Shannon’s gaze shifted from the pastel to Eli. His friend’s face was ashen. “So what do you think,” Shannon asked. “Would King be able to do something with that story?”
“I’d have to think so.” Eli rubbed a hand across his jaw. “Bill, I knew you had killed Charlie Winters in self-defense, but I had no idea how savage the whole thing was. It does explain a lot, though.”
“Such as?”
“For one, why you’ve been having so much trouble inducing an out-of-body experience. The one time you left your body-and Bill, I’m convinced that you did leave your body-it was under extreme duress. It happened solely for self-preservation. To be able to leave your body peacefully, you need to feel safe in the universe. If you believe evil is out there, how can you feel safe?”

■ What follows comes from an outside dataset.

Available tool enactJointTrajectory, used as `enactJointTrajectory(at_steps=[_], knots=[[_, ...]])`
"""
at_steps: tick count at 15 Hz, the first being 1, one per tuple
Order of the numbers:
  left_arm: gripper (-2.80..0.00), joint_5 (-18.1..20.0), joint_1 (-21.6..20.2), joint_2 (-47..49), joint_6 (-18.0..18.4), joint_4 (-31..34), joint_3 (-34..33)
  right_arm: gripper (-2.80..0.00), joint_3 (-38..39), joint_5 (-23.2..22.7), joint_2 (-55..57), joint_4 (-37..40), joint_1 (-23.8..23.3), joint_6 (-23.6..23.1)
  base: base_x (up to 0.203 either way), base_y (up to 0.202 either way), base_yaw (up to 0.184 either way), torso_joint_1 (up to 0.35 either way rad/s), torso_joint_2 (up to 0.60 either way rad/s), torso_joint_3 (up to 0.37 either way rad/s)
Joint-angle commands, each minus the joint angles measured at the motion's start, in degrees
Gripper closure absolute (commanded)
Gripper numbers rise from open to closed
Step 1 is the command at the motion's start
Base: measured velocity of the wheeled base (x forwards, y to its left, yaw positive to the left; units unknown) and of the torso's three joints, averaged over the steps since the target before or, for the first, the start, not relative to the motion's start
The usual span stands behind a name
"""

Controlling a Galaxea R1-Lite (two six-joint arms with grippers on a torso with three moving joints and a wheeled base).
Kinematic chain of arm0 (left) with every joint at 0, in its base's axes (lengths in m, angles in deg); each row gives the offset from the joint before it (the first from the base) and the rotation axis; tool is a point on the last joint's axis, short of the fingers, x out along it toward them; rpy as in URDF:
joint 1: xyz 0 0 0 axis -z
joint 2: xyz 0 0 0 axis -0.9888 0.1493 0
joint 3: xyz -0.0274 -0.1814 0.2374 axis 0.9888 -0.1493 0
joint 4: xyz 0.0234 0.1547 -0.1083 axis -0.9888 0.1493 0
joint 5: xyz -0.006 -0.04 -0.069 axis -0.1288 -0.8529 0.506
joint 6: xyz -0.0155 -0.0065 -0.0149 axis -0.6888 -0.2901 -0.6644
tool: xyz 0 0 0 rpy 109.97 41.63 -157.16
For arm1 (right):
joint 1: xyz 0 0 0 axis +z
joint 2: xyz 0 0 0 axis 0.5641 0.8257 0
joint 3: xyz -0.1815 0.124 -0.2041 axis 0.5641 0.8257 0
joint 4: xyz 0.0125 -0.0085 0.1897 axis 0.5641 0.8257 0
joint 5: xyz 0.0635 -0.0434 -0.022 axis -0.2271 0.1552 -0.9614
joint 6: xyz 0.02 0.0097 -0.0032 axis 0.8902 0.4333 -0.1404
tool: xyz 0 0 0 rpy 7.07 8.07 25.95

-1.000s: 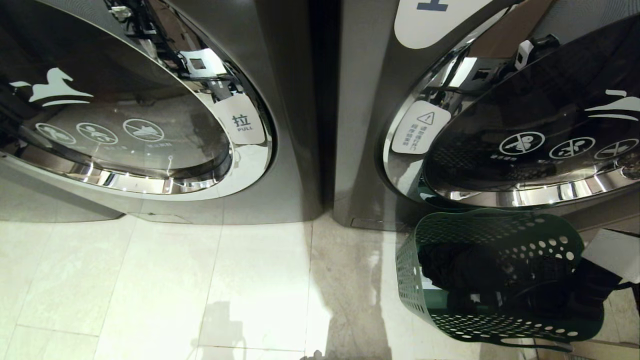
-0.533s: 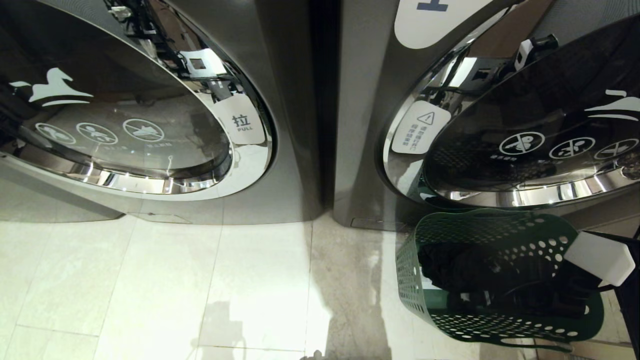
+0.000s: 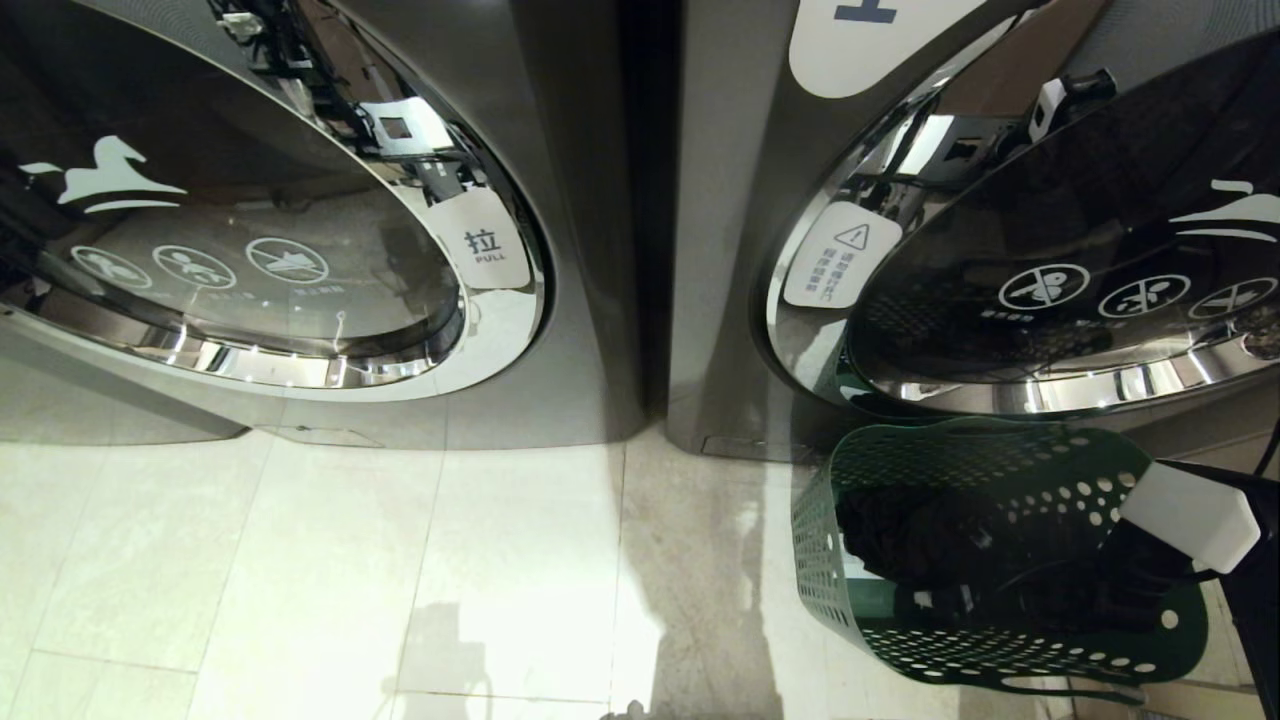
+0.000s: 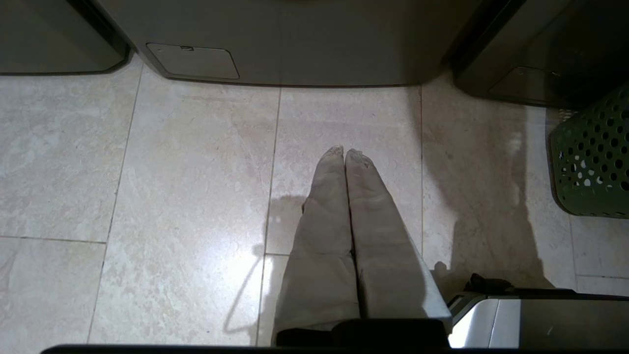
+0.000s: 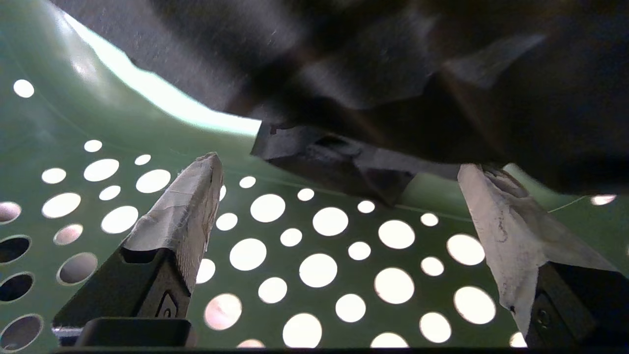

A hard smile locked on Shannon’s face. Over the last five years they’d argued about the existence of evil a countless number of times, with it always coming down to Charlie Winters-after all, what was he if not the essence of evil? Eli’s answer was that Winters was something aberrant, a broken soul who had been confused about his role in the universe. That answer always infuriated Shannon. He didn’t want their current talk to slide into that same long-standing argument. Still, he couldn’t help himself as he asked about Winters being able to leave his body. “He seemed to be able to do it at will,” Shannon said. “How do you explain that?”
“For exactly the reason I’ve been saying. He felt safe in the universe. In his confused mind, he was some sort of demigod, put on earth to dole out punishment and pain, not to receive it.” Eli shrugged his large rounded shoulders. “Enough of that. Tell me about the breakthrough you mentioned over the phone.”
“I had a lucid dream about Winters last night. But when he showed up, I felt none of the rage that I’d been feeling in past dreams.”
“And you’re sure it was a lucid dream?”